Work on your obedience at this time by having dog obey commands during play time (which is good to teach during distractions). Never allow baby >> toddler >> child to disrespect dog in any way (and obviously vice versa). An adult needs to be there with each on each and every occasion they're together. (Later, after mutual respect and familiarity are learned, this can be relaxed somewhat, but there should always be good supervision when dogs and children are involved.)

I favor this approach over a doggie day care situation for a few reasons. A) financial. B) Not all dogs at daycare are well trained or supervised and your dog will both miss out on that and can learn bad habits. C) I was talking to a friend at work this week in this same situation as you (with a big, active Lab who previously lead the Life of Riley but now, with new baby, is bored and underfoot) and she made the appt at a doggie daycare but thankfully read some reviews first and found a lot of complaints about this place including one person coming to pick up their dog and finding two teenagers watching the place and a shock collar on their dog :scared1: :mad: and another reporting seeing the teens hitting dogs with shovels. Not a situation I would ever want my dog (or any other) to be in.

I know life gets stressful when babies come along, but make this time for your family (and yes, your family includes your dog) and it will pay off in the long run.
 
I KNOW exactly where you are coming from. I can't remember how old your baby is but my LO is 10 months old. We have an 8.5 month old Newfoundland Puppy. In the beginning it was VERY challenging because she was so mouthy and just being a puppy, only she is a VERY large puppy.

My solutions so far:

1. I enrolled her in obiedence classes right from the start. Not so much to get the help in training her but to get her and I out of the house. It gave me something to do without the kids and some time with her.

2. When the baby goes down for a nap, she and I go for a walk around the neighborhood. DH works out of the house so someone is always in the house. If he is traveling I take the monitor with me. We live on a cul-de-sac and our property lines the whole road so I can be within 30 seconds of the house at all times. Sometimes we just play catch outside for a while ... even in the cold.

3. At night when the kids go to bed, it's her time. We train, we groom, we sit on the floor while DH and I watch tv and then before it's crate time we go for another walk. A good jacket, gloves and scarf and I enjoy the time.

4. My newest solution ... we found a kennel just down the road that does daycare 1/2 days for only $10. She hasn't gone yet but she was boarded there last week for 3 days and did the daycare twice.

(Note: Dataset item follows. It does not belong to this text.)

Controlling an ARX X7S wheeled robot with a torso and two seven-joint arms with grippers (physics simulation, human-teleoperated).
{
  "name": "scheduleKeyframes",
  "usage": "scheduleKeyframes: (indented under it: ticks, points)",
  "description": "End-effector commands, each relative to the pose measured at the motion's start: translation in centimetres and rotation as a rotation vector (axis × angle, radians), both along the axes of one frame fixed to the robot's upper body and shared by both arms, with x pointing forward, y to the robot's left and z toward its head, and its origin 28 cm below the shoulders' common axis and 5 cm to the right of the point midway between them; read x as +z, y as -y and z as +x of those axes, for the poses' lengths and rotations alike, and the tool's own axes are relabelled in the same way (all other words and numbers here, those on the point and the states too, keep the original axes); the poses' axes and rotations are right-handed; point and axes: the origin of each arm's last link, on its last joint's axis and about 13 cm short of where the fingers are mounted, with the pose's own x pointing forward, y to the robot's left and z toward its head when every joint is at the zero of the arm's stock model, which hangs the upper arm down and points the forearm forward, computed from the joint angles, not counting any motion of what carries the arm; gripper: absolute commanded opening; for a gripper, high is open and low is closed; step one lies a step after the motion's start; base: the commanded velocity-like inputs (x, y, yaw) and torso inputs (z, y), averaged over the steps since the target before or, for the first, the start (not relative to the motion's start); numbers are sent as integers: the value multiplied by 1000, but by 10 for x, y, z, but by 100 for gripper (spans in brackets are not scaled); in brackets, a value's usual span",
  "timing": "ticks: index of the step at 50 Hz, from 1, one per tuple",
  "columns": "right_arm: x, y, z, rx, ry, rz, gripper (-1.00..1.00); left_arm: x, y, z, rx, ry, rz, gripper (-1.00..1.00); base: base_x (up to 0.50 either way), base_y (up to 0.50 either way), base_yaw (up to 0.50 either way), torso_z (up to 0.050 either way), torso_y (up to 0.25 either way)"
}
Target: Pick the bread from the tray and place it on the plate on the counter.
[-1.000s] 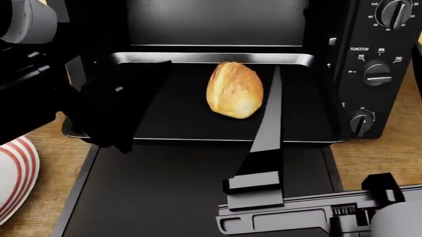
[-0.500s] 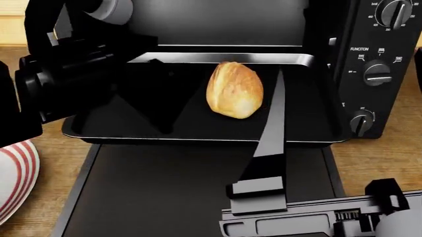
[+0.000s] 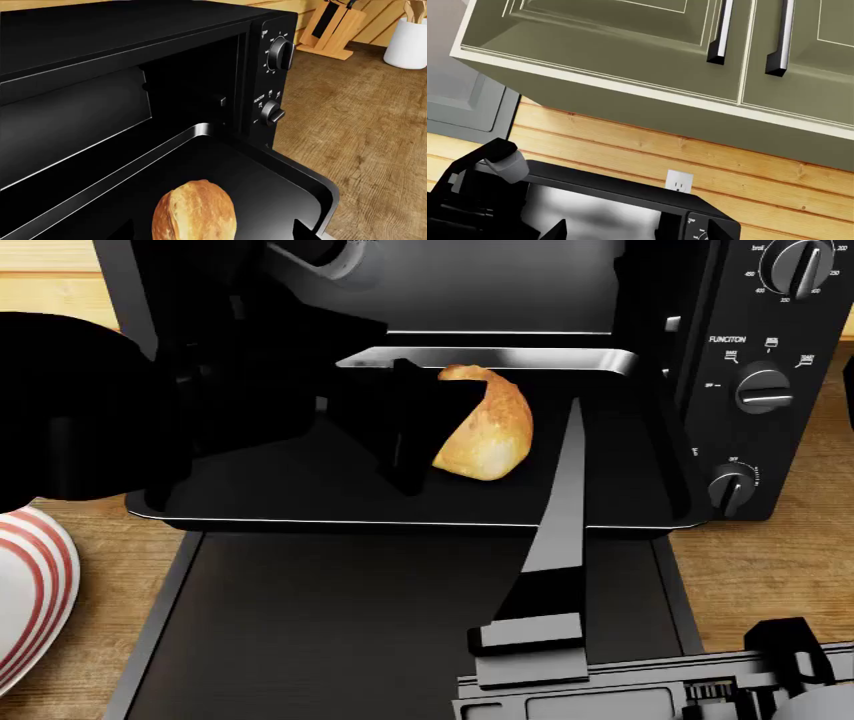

She was wiped out for 2.5 days after she came home. I am going to bring her at least twice a week to get her out and socalized. I can find $20/ week to do it.

5. I dedicate time for her to be out with the kids. I stay in the room (obviously) and we all play together. I keep her distracted with bones and toys. As she is getting older it's working better and better. I also have started getting her "mind" toys. I have a Kong toy that has a little holes in it and she has to work to get the treats out of it. The mental energy tires her out as well.

6. We also have a run for her outside and even though we have 24 inches of snow at least on the ground she loves to be out there. She is a cold breed dog though and I have to pull her in sometimes.

7. I have the room that her crate is in baby gated off so that even if she needs to be put away, she doesn't always have to be in the crate.

If I think of anything else I'll let you know.